Die Minarett-Initiative steckt in der politischen Pipeline. Rechtskonservative Kreise um Auns und SVP haben angeblich das Patentrezept gefunden, um den Islam in der Schweiz in die Schranken zu weisen. Doch um was geht es eigentlich? Um die Verhinderung architektonischer Sünden, die das Landschaftsbild verschandeln würden? Um die Rettung von Stadtbildern?
Wer die Debatte um den Islam seit 9/11, Bin Laden und den Selbstmordattentaten islamistischer Gruppen verfolgt, zweifelt nicht daran: Mit der Initiative soll den Moslem deutlich gemacht werden, dass sie und ihr Glaube bei uns nicht erwünscht sind. Mit ihr wird ein Generalverdacht kultiviert, das grundsätzliche Misstrauen gegenüber allen Moslems zum Ausdruck gebracht. Sie werden in Sippenhaft genommen.
Letztlich ist die Initiative ein perfides Instrument: Weil wir die Glaubens- und Kultusfreiheit in der Verfassung verankert haben, können die Initianten nicht den Glauben an sich ins Visier nehmen, sondern müssen auf einen Nebenschauplatz ausweichen. Die Botschaft ist trotzdem klar: Der Islam ist in der Schweiz nicht erwünscht.
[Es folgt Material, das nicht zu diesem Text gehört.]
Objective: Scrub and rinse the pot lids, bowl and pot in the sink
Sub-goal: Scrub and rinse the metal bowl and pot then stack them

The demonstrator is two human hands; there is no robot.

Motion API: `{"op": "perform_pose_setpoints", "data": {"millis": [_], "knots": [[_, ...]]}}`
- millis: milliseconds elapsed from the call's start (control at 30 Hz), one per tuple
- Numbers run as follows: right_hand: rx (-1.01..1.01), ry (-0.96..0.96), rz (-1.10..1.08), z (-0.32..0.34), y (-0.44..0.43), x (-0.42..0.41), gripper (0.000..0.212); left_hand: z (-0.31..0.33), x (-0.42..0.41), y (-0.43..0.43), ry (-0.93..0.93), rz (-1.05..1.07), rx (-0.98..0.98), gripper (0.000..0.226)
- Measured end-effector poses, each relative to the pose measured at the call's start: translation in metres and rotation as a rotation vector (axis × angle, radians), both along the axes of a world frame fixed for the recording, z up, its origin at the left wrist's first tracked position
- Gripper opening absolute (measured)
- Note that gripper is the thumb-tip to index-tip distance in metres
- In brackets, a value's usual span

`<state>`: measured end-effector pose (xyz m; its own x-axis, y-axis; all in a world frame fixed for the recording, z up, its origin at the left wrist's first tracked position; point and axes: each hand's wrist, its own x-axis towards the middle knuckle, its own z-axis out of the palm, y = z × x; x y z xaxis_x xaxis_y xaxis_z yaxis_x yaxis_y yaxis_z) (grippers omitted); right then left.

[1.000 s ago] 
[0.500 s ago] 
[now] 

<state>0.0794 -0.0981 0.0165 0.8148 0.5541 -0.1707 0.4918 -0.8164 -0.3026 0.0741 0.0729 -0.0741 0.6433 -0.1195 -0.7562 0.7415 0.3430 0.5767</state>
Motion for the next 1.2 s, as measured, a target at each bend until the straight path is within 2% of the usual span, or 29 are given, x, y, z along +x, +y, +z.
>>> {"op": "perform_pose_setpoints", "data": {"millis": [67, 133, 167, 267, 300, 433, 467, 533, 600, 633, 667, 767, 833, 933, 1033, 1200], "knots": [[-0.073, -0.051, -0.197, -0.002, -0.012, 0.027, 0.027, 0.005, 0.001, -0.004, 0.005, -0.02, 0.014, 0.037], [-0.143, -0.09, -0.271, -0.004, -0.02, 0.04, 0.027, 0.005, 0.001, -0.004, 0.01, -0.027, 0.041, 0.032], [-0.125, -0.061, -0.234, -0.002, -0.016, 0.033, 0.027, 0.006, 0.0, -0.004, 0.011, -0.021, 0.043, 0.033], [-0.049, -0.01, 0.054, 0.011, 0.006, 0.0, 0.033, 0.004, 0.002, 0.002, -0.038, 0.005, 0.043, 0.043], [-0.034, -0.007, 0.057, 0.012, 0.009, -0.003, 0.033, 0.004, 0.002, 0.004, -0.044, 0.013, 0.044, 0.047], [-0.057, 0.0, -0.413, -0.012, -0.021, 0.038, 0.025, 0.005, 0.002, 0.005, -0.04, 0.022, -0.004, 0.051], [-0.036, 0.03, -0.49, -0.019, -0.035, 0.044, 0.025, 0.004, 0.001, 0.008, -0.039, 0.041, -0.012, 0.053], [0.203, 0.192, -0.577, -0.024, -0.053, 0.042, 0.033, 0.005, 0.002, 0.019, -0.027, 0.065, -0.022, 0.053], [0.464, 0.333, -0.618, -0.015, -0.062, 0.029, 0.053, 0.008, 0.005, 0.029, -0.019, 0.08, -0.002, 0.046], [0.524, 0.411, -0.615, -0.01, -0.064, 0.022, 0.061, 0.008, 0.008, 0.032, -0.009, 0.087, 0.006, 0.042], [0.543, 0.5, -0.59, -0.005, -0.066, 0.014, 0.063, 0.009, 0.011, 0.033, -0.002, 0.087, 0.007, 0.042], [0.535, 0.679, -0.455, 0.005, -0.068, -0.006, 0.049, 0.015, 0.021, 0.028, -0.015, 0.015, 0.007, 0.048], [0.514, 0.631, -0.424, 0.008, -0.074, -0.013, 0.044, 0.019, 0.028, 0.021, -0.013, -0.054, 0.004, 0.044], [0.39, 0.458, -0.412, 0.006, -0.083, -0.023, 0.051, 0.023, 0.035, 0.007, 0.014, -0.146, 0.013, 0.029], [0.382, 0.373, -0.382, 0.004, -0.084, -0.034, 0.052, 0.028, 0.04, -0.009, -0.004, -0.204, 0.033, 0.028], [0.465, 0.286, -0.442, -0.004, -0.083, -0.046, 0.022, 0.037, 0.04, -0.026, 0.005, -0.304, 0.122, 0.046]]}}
Die Initiative erweist sich somit als feiges Instrument. Den Initianten geht es nicht um ein paar kleine Türme – grosse würden ohnehin nicht bewilligt. Es geht ihnen um die Diskreditierung einer Glaubensgemeinschaft. Das ist Brunnenvergiftung, die sich rächen könnte. Nicht auszumalen, wenn sich arabische Ländern rächen sollten. Man denke nur an Lybien.